A Kennewick nightclub manager who dropped an intoxicated patron head first onto a sidewalk claims his public trial right was violated because the jury ultimately was picked on a sheet of paper.
Even though the standard practice was done in open court, Matthew Thomas Hibbard took issue with how attorneys on both sides rejected potential jurors as they seated a 13-member panel.
The Washington Court of Appeals this week disagreed with Hibbard’s argument, saying it lacks merit and doesn’t warrant reversing the 2013 conviction.
Hibbard, 44, has already served his 12-month jail sentence for third-degree assault. He could have seen the felony charge cleared from his record if he had won the appeal.
Benton County Prosecutor Andy Miller said he’s happy the conviction was affirmed because it was a challenging case and the victim continues to battle health problems nearly three years later.
“There aren’t very many assaults that are based on criminal negligence, especially for somebody who is in the scope of employment duties at the time,” he told the Herald.
The Superior Court verdict, which was returned after just 45 minutes, included the finding that Hibbard acted with criminal negligence by using more force than necessary while trying to keep Ben Ensign out of Jack Didley’s on the Fourth of July in 2012. Hibbard was the general manager and head of security for the former downtown club.
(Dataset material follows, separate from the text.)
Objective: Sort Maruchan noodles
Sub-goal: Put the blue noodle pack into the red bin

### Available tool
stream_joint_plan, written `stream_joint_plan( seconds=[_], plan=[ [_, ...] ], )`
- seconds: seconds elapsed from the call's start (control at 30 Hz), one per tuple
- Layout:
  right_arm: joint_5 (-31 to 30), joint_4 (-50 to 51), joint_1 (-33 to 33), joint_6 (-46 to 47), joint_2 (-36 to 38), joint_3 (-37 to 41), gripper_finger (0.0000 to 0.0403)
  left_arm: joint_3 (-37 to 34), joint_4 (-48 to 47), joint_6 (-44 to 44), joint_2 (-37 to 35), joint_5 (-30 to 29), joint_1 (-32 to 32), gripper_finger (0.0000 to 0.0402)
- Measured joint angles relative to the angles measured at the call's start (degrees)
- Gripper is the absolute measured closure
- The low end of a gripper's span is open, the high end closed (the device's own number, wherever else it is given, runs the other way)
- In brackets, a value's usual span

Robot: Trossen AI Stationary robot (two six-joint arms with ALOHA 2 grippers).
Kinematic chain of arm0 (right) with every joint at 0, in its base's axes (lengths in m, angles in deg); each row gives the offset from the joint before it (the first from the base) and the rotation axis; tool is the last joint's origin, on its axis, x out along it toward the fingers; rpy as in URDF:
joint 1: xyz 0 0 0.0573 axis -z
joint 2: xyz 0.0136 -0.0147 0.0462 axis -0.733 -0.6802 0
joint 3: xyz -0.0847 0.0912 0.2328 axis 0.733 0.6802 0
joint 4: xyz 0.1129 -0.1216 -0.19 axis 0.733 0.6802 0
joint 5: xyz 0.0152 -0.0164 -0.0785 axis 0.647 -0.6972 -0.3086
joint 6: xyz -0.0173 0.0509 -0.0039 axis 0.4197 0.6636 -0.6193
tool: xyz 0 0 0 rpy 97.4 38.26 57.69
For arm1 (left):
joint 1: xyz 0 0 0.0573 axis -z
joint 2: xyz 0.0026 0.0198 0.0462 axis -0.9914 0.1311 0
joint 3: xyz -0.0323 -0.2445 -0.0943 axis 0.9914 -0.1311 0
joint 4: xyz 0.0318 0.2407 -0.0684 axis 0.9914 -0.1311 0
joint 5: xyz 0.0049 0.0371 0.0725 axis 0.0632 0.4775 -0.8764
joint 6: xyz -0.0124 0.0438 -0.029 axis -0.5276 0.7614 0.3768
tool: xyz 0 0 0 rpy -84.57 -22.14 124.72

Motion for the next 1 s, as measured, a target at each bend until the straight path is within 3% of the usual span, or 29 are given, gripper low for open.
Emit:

Ensign, then 31, had gone out with his friends for drinks after watching the fireworks show. He twice was asked to leave the club because of disruptive behavior.
Trial testimony and security video from outside the club showed Ensign was running back to the front door to go inside when Hibbard grabbed him from behind and walked him across the sidewalk. Prosecutors said Hibbard had Ensign in a chokehold.
Hibbard said he didn’t know another bouncer had scooped up Ensign’s ankles, though prosecutors questioned how Hibbard could move a few feet back on the sidewalk over 13 seconds without noticing that Ensign was not dragging. At one point, Hibbard released his grasp and backed off because he believed the combative Ensign was about to punch him.
However, the other bouncer was still holding Ensign’s feet when the top of his body fell about 41/2 to 5 feet to the ground.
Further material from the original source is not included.